This crawler has built up the following dataset based on Medium.com with ground truth sentence and review correspondence.
You may contact Charlie Wu at [email protected] to obtain the dataset
Crawler environment requirement
- python 3.6
- postgresql environment on MacOS/Linux
Define constant.py, Download chromedriver for your environment here to project directory
To query data:
psql medium
\dt
select $field from $table where [conditions];
# select numLikes of highlights whose article is published before 2017 Dec 1.

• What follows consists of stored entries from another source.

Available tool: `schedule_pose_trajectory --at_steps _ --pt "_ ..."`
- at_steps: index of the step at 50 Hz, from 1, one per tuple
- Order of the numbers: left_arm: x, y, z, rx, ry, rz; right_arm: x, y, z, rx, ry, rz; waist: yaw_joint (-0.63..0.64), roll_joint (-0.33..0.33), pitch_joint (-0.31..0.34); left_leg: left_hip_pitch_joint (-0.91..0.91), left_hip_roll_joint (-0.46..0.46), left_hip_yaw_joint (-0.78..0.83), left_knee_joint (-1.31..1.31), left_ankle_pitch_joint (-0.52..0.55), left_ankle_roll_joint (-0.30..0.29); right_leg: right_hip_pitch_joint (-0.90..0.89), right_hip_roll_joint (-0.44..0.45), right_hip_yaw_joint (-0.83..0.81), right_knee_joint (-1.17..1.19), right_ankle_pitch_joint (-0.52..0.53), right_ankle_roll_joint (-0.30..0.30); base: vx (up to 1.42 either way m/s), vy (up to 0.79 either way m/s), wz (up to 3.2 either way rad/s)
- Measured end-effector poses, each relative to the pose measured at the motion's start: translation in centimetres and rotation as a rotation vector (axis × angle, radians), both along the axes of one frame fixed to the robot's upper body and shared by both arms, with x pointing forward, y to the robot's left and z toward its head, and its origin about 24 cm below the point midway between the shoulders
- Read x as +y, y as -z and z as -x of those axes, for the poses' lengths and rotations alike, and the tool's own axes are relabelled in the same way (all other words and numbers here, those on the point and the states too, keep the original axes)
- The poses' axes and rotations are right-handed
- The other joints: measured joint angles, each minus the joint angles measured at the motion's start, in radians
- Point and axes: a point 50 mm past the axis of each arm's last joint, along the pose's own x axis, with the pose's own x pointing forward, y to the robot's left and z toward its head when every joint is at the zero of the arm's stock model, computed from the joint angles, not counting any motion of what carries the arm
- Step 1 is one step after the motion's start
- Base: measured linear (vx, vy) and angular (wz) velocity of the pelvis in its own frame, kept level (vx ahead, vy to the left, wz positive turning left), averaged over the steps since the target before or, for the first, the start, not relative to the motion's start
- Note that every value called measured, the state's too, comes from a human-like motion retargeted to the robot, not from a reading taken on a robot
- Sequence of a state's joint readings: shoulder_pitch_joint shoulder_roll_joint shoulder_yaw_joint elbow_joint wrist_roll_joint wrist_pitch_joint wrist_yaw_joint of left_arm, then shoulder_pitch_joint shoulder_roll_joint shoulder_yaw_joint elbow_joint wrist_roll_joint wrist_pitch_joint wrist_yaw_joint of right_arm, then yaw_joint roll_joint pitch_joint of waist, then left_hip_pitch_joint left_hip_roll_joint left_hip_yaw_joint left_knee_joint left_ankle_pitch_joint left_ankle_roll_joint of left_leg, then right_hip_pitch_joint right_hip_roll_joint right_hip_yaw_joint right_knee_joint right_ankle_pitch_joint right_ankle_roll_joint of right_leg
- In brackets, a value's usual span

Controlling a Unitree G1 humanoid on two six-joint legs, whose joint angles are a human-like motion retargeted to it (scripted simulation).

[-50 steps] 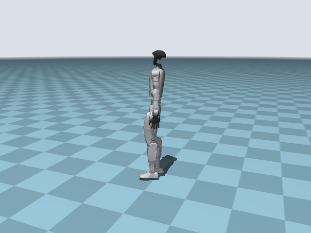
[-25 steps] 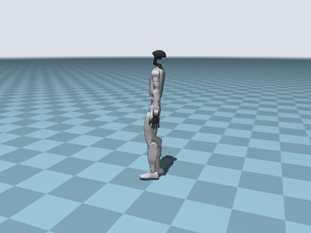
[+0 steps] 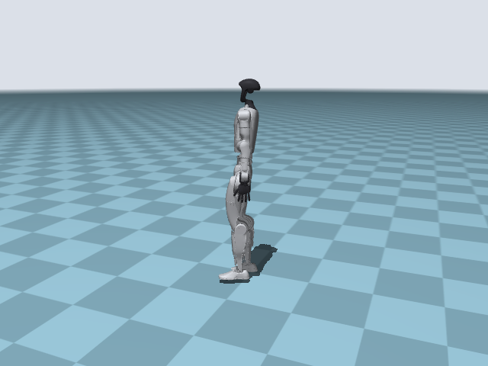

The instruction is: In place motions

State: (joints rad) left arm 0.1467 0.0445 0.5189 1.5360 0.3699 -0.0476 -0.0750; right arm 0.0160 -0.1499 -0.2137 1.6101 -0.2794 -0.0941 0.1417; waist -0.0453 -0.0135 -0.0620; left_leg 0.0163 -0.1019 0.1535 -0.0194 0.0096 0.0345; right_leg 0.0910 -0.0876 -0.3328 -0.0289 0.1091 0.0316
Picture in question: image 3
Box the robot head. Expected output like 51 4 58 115
239 79 261 110

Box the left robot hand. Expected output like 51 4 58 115
233 173 250 202

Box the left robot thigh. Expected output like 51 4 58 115
226 172 249 233

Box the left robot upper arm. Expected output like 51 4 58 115
236 110 251 152

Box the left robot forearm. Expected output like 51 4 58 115
239 142 251 181

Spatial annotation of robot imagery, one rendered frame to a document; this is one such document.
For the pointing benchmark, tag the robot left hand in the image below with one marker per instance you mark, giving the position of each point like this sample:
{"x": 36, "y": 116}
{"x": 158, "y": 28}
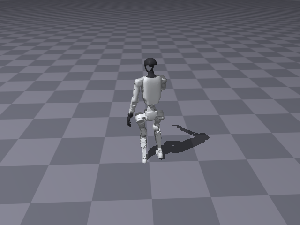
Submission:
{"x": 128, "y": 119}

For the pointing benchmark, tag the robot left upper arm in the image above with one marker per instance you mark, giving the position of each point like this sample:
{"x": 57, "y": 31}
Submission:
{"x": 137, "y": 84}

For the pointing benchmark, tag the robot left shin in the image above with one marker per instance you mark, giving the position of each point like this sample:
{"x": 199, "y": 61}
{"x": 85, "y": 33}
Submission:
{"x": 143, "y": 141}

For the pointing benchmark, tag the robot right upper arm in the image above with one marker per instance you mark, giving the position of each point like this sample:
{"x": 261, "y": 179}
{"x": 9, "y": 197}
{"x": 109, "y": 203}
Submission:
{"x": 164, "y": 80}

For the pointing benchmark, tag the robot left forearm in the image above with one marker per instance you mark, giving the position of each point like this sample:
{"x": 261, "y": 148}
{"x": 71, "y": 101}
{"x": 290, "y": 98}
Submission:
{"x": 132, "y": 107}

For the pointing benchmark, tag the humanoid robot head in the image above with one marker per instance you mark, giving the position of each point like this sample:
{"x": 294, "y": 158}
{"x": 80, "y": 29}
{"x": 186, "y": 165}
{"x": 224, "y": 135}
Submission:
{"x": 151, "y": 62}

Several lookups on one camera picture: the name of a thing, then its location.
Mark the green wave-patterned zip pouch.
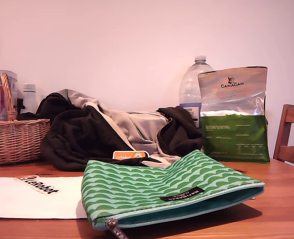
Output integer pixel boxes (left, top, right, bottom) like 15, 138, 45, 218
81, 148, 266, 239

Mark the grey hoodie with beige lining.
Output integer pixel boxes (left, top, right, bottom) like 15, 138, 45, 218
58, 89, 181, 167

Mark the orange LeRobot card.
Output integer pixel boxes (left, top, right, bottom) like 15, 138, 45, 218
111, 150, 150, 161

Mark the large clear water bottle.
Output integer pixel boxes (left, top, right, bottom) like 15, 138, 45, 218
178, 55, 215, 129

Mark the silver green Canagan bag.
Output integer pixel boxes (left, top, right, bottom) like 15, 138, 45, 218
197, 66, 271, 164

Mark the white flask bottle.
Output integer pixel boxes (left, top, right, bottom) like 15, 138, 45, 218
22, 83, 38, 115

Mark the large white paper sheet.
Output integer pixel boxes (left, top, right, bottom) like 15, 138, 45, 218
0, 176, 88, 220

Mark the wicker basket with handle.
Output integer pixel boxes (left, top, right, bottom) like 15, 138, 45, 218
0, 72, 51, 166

SELECT (highlight.numLikes, article.postTime) from highlight LEFT JOIN article ON highlight.corrArticleID = article.articleID WHERE (article.postTime <= timestamp '2017-12-01 00:00:00' AND highlight.numLikes >= 0);
# select all paragraphs of an article
SELECT * from stn where corrArticleID = $articleID
# select number of comments associating with highlights
SELECT count(*) from comment where corrHighlightID = $highlightID
# select hightlight where number of comments associating with highlights is more than one
SELECT * from highlight where (SELECT count(*) from comment where corrHighlightID = highlightID) > 1 limit 1;
Datebase Table Structure:
- article
Field | Type | Info |
---|---|---|
articleID | SERIAL PRIMARY KEY | |
mediumID | varchar(300) | |
title | text | |
recommends | int | |
tags | varchar(300) | list of tags |
postTime | timestamp | |
numLikes | int | |
corrAuthorID | int | link to author |
- author
Field | Type | Info |
---|---|---|
authorID | SERIAL PRIMARY KEY | |
name | varchar(50) | |
mediumID | varchar(20) | |
username | varchar(50) | |
bio | text |
- topic
Field | Type | Info |
---|---|---|
topicID | SERIAL PRIMARY KEY | |
name | text | |
mediumID | varchar(20) | |
description | text |
- paragraph
Field | Type | Info |
---|---|---|
paragraphID | SERIAL PRIMARY KEY | |
mediumID | varchar(10) | |
content | text | |
corrArticleID | int | link to article |
position in article ordered by its paragraphID
- stn
Field | Type | Info |
---|---|---|
stnID | SERIAL PRIMARY KEY | |
paragraphID | int | link to paragraph |
content | text | |
corrArticleID | int | link to article |
position in paragraph ordered by its stnID
- highlight
Field | Type | Info |
---|---|---|
highlightID | SERIAL PRIMARY KEY | |
content | text | |
numLikes | int | |
startOffset | int | |
endOffset | int | |
corrParagraphID | int | link to paragraph |
corrArticleID | int | link to article |
- comment
Field | Type | Info |
---|---|---|
commentID | SERIAL PRIMARY KEY | |
selfArticleID | int | link to article |
corrArticleID | int | link to article |
corrHighlightID | int | link to highlight |
The detailed info of a comment is stored inside an article model as field selfArticleID, so it features a tree node structure:
Disclaimer: The development is for academic use only. The developer shall not be responsible for any consequence from the user behavior of this program. For the use of dataset, acknowledgement would be appreciated.